Manipulateur et pouvant compter sur une belle brochette de vedettes, Les frères Bloom joue le jeu de carte de l'illusion cinématographique, plaçant le spectateur face au fait accompli : le cinéma manipule. Et il le fait bien. Mais Les frères Bloom n'a finalement qu'un seul truc : le montage cachottier, tant et si bien qu'à cette rafraîchissante comédie des premiers instants bourrée de promesses, et par un subterfuge bien trop simple, on subtilise vite fait une histoire d'amour aux accents d'accomplissement de soi. Ronflant.
Stephen et Bloom ont été trimballés d'une famille d'accueil à l'autre dans leur enfance. C'est là qu'ils ont développé leur talent de manipulateurs. Stephen a toujours un plan et Bloom, qui commence à en avoir assez, le met en application merveilleusement à chaque fois. Comme dernier coup, les deux frères décident de frauder une milliardaire américaine, Penelope, et de la trimballer à travers toute l'Europe. À moins que ce soit la jeune femme qui ait tout prévu...
N'être jamais là où on l'attend, ça peut aussi parfois être une erreur, en ce sens que pour s'en éloigner à tout prix on est prêt à faire à peu près n'importe quoi. Les nombreux personnages faussement mystérieux qui peuple Les frères Bloom arrivent avec leur air patibulaire et plein de promesses : qui, quoi, comment, que se passera-t-il? Qui dit vrai? Rien ni personne, finalement, ce qui fait du film un L'inconnu de Las Vegas moins énergique et moins bien rodé. À force de multiplier les pistes (et de toutes les abandonner en cours de route), on perdra bon nombre de spectateurs, immanquablement déçus.
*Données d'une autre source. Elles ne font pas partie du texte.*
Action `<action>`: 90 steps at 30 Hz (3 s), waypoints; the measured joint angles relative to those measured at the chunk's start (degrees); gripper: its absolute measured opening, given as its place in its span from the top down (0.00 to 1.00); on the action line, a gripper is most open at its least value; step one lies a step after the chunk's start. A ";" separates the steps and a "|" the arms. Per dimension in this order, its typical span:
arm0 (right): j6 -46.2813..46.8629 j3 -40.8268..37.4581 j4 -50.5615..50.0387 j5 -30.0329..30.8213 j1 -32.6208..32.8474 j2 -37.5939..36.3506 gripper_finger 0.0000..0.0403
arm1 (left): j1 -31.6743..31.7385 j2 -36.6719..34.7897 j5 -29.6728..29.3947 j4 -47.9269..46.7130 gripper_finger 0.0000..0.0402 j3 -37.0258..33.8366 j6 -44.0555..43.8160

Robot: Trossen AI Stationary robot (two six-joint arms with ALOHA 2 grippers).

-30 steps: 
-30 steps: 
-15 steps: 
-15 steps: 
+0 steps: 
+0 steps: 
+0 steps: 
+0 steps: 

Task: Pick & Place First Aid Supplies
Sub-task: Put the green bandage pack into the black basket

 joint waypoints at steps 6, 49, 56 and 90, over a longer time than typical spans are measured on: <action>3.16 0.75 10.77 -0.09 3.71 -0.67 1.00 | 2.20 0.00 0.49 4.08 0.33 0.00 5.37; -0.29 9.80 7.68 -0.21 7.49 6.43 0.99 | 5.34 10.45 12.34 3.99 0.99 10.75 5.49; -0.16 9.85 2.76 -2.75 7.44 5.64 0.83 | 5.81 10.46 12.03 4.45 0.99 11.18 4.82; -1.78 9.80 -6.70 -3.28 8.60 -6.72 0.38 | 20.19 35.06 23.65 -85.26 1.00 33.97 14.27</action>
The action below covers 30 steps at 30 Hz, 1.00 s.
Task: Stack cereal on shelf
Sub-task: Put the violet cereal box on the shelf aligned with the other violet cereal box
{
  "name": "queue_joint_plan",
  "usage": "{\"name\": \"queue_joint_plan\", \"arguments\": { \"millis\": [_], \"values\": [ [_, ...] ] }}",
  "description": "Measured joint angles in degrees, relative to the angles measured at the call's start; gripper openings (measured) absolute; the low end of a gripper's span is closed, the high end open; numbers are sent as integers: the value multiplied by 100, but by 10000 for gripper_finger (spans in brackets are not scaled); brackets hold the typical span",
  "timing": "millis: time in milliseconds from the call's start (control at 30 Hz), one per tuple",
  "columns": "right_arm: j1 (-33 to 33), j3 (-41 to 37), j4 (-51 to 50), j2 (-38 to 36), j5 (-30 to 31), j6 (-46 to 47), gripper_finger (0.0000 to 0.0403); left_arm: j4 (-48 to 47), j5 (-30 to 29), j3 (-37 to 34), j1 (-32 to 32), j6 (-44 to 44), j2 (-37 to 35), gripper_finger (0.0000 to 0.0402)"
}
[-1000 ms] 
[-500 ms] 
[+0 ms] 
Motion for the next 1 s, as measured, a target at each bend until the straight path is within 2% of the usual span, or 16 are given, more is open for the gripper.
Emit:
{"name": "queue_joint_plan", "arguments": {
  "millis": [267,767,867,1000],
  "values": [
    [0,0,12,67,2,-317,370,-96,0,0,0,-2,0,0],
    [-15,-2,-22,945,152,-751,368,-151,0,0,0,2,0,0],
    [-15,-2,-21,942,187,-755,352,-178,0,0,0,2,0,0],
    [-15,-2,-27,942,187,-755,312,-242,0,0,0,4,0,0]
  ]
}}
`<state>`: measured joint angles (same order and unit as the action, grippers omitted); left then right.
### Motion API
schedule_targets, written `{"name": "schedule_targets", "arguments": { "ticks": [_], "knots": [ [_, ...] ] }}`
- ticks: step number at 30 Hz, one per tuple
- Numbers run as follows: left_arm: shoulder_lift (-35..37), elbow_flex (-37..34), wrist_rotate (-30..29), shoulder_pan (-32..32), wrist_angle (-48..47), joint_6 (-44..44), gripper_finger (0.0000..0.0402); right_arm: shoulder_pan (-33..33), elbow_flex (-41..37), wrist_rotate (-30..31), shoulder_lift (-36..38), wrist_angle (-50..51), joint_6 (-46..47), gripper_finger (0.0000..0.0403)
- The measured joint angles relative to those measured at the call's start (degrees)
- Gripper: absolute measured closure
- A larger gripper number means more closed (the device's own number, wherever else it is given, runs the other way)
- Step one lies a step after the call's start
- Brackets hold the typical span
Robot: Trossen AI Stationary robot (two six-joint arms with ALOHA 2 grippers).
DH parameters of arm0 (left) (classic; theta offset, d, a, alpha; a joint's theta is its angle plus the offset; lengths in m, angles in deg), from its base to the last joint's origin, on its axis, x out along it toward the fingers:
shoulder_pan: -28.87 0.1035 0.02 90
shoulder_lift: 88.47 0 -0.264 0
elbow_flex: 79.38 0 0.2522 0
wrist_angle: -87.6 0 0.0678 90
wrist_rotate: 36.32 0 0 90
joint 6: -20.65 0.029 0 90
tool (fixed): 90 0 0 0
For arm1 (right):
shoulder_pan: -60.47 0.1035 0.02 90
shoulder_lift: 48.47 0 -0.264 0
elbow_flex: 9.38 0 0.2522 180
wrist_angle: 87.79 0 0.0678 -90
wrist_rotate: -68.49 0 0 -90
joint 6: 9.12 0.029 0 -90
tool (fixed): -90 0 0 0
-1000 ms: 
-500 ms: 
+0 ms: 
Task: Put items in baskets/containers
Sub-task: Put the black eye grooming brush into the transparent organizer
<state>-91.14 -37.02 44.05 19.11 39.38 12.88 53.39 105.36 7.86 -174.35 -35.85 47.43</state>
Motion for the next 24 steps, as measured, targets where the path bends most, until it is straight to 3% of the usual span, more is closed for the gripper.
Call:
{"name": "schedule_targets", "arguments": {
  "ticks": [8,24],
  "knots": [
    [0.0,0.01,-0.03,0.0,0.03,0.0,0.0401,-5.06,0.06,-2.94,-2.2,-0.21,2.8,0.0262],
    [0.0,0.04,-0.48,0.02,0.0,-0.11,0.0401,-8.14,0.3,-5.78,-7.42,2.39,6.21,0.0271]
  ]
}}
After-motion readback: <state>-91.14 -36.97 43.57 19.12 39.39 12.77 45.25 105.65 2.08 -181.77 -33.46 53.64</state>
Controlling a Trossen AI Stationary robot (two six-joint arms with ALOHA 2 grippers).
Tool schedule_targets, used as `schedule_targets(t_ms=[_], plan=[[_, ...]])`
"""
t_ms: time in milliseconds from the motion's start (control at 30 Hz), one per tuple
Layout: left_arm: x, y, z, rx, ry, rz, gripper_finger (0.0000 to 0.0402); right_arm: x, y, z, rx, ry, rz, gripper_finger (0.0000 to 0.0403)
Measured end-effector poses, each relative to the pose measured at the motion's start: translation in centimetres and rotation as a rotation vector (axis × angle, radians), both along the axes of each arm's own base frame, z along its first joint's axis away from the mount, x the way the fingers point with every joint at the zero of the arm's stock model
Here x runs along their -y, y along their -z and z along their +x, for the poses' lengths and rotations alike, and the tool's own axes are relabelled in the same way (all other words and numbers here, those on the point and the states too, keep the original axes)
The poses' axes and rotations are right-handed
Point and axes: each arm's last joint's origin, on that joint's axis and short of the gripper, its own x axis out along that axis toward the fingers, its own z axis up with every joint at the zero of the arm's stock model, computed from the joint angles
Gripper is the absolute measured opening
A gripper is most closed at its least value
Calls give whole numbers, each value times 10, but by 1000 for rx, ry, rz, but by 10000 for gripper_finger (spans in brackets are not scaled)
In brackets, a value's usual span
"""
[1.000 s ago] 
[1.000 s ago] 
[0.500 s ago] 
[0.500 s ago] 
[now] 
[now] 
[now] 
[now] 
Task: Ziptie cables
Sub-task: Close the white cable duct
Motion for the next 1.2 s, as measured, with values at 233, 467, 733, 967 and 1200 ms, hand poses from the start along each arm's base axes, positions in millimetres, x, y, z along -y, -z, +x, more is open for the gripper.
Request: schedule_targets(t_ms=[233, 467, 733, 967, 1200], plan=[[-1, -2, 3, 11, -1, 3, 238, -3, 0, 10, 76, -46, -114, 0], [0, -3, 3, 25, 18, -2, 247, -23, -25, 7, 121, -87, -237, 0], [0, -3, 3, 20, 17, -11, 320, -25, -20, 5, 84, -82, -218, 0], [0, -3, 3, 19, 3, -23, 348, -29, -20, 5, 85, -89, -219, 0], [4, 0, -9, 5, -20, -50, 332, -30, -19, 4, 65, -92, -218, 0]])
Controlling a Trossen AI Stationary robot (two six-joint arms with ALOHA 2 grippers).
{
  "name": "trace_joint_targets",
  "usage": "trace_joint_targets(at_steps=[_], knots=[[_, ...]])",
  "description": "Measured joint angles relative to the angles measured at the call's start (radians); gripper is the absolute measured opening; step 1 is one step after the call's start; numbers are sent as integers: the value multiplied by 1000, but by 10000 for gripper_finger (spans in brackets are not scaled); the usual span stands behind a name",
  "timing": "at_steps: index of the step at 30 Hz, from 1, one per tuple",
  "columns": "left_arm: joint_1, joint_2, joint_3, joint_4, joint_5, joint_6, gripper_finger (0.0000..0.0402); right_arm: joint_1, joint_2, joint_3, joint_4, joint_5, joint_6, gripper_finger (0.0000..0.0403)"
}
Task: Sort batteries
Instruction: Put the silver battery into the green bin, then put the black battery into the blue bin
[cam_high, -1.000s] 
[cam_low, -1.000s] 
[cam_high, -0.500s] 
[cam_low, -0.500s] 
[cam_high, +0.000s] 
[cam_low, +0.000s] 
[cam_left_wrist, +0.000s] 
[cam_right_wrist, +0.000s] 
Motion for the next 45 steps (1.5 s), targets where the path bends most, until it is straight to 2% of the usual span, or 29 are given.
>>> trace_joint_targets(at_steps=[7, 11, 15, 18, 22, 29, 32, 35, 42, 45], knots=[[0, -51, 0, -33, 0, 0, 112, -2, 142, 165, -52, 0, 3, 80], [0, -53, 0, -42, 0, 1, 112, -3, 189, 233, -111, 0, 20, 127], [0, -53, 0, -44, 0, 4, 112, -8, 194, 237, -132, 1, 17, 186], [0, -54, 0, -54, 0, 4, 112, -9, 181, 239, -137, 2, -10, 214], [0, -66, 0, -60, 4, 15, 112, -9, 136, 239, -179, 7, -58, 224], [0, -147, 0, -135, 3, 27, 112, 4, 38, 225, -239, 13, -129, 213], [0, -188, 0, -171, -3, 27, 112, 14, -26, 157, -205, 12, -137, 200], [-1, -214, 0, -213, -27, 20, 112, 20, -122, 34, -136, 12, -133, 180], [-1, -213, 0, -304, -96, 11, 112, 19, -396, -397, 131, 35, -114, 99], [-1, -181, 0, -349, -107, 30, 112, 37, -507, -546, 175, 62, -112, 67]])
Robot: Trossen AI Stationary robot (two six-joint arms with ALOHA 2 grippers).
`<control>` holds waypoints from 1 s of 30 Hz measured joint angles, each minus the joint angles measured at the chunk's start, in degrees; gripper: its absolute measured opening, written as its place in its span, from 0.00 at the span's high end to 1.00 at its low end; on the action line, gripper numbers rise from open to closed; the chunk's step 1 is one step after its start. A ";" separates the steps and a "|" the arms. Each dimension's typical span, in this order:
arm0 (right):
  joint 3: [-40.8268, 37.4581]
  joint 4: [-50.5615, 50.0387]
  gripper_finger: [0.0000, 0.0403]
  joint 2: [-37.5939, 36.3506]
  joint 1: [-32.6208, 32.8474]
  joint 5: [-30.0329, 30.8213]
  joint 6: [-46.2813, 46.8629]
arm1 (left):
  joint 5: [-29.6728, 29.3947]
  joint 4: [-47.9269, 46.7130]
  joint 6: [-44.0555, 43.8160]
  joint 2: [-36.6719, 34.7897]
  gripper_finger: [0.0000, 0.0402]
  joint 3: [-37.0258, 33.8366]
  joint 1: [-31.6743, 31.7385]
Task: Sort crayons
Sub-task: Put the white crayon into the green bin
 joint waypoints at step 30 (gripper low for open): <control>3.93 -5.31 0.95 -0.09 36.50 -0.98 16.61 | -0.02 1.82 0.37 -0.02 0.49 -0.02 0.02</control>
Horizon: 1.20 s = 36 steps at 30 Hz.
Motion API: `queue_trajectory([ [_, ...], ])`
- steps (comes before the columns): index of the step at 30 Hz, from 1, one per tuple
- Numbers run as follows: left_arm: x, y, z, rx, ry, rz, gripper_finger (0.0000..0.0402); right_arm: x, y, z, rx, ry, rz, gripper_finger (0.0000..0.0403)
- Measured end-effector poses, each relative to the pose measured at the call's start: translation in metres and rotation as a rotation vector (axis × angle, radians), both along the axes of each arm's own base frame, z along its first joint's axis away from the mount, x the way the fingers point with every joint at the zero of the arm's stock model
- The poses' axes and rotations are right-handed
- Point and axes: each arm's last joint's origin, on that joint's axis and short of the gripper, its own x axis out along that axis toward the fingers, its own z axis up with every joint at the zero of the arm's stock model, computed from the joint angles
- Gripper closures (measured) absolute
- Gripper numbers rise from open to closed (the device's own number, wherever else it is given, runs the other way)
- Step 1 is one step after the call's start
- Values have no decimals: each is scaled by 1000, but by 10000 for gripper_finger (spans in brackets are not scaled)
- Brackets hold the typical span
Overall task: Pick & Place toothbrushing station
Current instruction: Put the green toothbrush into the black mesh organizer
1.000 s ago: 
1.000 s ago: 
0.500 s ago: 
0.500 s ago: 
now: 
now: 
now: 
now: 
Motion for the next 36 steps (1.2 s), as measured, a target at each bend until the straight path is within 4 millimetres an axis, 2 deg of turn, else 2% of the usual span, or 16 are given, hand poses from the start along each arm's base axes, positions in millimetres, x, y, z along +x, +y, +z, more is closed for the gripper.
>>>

Soudain, le style prend le dessus sur tout le reste, et le faux, le factice, infecte tout du film. Dommage, parce que jusque là, l'efficacité des dialogues et la candeur des comédiens, en particulier la délicieuse Rachel Weisz, faisaient de ce long métrage une expérience incongrue à souhait, ludique et presque burlesque. En utilisant brillamment l'arrière-plan, le réalisateur Rian Johnson ajoutait un humour fin bienvenu. Mais la chute se fait dans la confusion la plus totale, entre vrai et faux. Si l'intention est bonne, l'application est plus hasardeuse.
Adrian Brody trouve ici l'un de ses plus intéressants rôles, en ce sens qu'il est forcé de jouer constamment sur deux tonalités différentes, et il est fort efficace dans les deux cas. On l'a déjà dit, Weisz l'est également, avec cet air faussement ingénu qui n'est malheureusement pas suffisamment exploité. Ruffalo, plus effacé, n'est pas mauvais non plus. De toute façon, ce ne sont pas les comédiens qui nuisent au film, mais le ton qui n'est jamais cerné, d'autant que de nombreux symboles, très intelligemment dispersés cela dit, viennent en premier lieu ajouter au long métrage, plus lui nuire dans un excès de métaphores simplistes. Dommage.
Puis on se rend compte que le film aurait pu avoir sept ou huit fins différentes, qu'il les a probablement quelque part et qu'elles seront sans doute sur le DVD. Espérons qu'on pourra en trouver plus satisfaisante que celle-ci.